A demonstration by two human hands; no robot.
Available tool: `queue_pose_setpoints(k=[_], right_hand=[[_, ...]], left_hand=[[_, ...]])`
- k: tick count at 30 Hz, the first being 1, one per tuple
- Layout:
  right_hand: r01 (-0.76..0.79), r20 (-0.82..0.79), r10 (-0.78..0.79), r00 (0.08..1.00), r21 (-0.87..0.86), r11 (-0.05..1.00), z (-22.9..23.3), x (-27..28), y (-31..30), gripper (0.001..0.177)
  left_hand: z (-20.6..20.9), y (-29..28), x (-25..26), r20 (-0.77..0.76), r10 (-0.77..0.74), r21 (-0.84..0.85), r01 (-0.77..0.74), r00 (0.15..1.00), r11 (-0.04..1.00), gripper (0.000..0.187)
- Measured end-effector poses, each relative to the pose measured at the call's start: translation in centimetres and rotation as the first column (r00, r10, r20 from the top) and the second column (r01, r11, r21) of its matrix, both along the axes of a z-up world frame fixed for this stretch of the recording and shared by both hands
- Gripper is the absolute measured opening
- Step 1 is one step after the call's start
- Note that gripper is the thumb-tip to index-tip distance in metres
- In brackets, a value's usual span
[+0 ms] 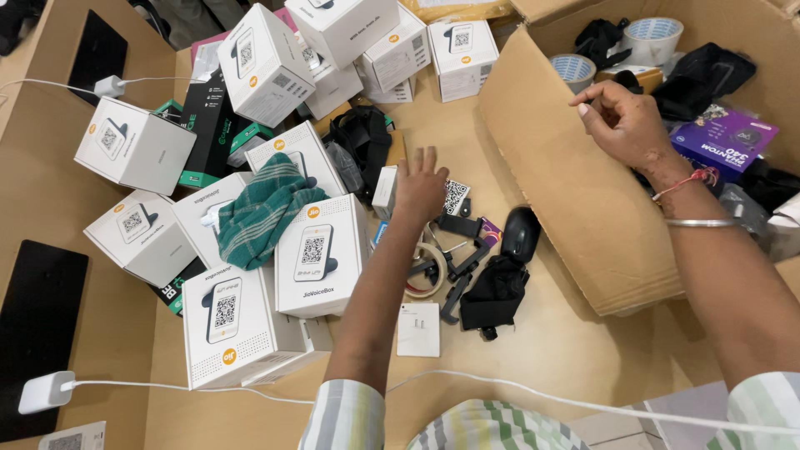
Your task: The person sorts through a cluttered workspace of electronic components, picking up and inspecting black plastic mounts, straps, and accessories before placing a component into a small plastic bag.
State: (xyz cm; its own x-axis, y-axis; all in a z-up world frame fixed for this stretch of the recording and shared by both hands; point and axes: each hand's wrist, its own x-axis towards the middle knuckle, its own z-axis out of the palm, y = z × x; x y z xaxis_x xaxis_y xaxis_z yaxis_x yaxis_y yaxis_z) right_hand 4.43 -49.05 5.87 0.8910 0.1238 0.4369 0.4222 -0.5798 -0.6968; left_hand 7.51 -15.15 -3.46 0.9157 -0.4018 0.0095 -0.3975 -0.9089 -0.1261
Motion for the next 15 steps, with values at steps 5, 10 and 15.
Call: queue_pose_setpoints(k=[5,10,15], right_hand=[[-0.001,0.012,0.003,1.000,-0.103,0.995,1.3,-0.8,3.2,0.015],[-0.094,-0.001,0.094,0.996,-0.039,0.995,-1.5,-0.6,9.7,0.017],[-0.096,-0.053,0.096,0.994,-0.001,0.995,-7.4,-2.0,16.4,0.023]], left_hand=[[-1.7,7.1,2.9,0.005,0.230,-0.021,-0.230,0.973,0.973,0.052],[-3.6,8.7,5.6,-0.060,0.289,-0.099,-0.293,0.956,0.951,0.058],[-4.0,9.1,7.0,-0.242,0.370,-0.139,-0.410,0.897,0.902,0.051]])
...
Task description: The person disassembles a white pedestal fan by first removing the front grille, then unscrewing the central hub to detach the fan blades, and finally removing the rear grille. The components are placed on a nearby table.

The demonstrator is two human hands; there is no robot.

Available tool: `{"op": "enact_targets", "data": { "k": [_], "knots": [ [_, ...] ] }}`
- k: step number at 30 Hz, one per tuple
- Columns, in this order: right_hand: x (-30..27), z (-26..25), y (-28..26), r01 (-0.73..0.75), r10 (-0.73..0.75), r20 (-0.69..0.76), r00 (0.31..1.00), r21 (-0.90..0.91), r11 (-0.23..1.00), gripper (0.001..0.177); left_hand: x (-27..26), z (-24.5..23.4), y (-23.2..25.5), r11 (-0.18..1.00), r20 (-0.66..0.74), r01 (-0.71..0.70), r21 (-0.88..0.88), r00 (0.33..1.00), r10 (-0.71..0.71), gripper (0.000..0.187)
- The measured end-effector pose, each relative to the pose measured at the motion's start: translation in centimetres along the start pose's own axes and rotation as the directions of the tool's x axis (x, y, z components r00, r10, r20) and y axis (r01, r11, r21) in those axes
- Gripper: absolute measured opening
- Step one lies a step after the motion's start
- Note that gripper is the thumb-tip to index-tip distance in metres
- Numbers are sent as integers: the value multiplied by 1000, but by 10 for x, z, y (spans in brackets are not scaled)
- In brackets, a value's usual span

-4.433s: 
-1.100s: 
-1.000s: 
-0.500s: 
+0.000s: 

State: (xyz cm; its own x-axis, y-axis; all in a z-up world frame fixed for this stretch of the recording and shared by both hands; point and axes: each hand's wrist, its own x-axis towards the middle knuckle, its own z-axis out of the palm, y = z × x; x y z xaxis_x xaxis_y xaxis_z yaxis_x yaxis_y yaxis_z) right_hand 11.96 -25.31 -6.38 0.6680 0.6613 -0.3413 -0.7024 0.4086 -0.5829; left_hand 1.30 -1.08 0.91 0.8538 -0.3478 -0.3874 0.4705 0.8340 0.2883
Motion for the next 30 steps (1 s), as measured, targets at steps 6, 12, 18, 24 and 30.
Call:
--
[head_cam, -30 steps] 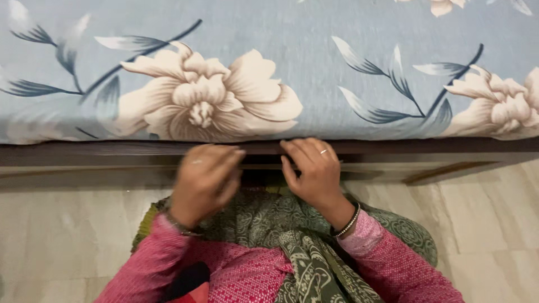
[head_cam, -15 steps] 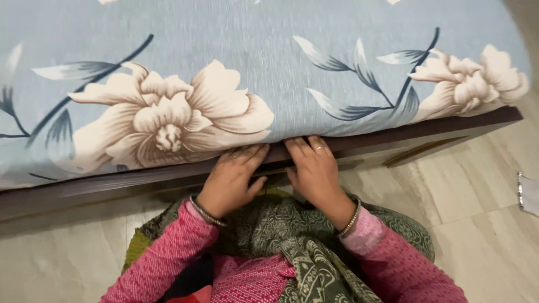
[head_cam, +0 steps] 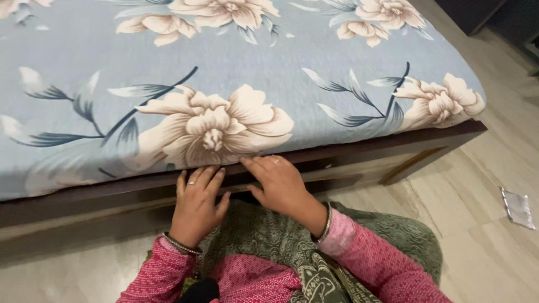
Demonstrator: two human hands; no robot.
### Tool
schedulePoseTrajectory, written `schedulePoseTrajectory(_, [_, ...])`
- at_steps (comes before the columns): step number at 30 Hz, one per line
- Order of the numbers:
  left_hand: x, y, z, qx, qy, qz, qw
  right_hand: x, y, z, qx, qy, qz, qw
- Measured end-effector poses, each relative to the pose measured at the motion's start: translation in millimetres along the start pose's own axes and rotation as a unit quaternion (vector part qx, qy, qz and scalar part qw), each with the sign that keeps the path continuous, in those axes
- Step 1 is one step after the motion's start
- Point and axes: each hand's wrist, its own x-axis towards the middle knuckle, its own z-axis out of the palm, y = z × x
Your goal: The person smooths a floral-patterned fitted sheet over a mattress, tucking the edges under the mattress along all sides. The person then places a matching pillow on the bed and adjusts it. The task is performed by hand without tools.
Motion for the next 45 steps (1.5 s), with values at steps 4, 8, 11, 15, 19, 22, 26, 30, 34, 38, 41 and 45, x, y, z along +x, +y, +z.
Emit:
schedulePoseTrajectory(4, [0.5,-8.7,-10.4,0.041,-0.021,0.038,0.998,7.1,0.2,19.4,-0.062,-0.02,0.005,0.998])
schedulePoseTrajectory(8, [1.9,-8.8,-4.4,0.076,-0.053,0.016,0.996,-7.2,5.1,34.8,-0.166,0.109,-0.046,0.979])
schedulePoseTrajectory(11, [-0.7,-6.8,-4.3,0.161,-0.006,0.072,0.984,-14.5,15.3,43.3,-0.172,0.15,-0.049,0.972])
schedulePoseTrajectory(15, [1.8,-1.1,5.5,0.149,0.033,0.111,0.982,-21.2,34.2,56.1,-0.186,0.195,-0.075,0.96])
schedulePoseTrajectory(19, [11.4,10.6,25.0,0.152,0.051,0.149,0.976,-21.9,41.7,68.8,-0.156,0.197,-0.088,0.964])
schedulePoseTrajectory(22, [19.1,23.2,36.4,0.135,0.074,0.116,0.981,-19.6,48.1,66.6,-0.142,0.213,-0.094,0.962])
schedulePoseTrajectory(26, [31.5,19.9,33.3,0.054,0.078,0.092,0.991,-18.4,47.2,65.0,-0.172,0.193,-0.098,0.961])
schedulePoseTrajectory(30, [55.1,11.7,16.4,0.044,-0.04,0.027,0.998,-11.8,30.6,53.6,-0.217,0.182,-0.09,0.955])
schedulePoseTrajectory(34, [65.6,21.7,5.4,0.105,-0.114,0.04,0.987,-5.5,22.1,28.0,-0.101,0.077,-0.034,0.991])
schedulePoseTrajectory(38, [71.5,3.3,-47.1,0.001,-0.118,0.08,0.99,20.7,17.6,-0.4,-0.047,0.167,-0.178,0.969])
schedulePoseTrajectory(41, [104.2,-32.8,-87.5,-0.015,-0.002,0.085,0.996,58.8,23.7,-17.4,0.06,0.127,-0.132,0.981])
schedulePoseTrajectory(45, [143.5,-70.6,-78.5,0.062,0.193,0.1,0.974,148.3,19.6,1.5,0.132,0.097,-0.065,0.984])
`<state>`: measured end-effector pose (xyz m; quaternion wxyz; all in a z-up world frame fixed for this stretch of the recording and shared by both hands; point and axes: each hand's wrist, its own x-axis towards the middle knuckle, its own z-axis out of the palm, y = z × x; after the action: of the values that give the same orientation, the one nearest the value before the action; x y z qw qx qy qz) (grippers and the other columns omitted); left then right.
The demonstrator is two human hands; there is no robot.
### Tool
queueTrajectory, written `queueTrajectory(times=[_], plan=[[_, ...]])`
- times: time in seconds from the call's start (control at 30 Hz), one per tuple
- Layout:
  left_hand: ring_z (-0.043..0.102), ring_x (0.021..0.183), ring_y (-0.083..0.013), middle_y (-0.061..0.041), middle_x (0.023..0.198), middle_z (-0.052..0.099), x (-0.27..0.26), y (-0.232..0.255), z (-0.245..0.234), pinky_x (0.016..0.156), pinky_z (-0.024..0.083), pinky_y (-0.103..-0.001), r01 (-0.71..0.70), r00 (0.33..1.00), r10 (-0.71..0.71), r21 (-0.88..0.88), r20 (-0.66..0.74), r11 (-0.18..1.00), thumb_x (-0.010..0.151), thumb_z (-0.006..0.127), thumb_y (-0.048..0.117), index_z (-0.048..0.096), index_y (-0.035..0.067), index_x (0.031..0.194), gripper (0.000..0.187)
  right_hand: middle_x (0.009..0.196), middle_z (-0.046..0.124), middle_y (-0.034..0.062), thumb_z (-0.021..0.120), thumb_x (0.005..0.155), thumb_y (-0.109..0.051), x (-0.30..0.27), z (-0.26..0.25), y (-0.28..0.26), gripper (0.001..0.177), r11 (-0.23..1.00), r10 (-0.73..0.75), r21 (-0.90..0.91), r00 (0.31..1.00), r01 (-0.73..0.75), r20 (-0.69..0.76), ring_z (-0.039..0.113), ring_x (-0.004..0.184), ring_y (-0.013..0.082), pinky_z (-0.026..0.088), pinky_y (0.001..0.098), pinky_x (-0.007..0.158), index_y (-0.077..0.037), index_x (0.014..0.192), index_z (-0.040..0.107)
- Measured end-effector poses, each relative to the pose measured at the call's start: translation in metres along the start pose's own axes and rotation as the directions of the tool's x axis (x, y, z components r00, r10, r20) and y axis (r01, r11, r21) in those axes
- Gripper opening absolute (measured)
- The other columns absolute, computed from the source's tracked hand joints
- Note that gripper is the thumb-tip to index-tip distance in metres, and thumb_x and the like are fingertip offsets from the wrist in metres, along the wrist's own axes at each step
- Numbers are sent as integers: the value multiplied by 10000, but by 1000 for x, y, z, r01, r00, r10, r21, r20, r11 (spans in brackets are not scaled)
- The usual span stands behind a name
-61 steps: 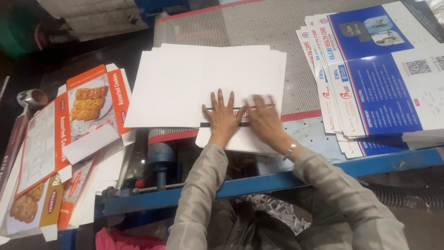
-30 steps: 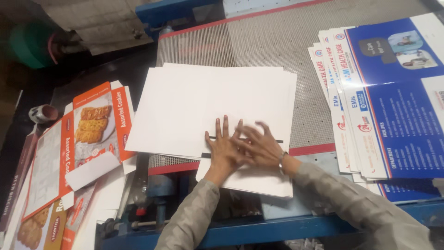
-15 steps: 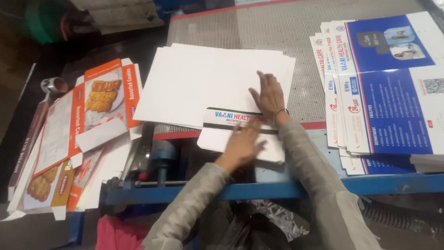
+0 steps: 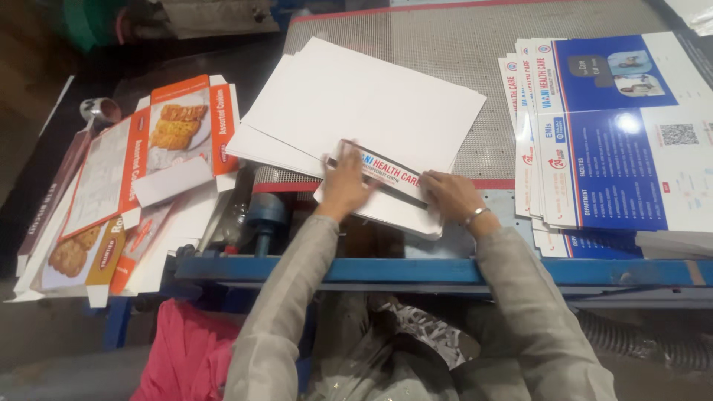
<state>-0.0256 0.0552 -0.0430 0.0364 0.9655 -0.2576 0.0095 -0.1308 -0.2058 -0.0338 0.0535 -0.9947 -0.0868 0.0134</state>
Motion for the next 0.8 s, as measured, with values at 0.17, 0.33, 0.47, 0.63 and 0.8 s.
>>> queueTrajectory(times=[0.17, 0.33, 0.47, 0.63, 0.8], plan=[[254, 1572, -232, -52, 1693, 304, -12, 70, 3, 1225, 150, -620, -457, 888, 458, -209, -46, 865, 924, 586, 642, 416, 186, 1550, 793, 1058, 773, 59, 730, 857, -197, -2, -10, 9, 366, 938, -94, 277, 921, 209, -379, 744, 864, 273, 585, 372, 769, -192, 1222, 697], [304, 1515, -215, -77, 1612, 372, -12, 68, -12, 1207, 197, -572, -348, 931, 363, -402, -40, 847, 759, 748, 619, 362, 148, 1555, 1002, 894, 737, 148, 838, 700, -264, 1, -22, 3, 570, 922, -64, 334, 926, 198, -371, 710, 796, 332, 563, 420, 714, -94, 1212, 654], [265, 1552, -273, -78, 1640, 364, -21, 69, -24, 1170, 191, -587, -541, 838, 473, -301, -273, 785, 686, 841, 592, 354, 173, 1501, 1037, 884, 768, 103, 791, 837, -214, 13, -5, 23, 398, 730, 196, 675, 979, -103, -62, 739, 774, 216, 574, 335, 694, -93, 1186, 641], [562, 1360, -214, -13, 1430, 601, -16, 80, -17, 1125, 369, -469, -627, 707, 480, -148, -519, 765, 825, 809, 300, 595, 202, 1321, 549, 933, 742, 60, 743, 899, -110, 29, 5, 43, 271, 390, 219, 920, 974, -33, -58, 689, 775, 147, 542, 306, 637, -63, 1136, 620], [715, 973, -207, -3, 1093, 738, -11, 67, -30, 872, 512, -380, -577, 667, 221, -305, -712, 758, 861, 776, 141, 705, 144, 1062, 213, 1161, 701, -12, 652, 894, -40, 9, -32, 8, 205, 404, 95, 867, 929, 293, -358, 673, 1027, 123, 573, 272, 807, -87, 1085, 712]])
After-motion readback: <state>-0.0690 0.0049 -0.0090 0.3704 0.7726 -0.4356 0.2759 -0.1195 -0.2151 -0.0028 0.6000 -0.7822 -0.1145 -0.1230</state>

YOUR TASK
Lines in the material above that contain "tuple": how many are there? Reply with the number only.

YOUR SOLUTION
3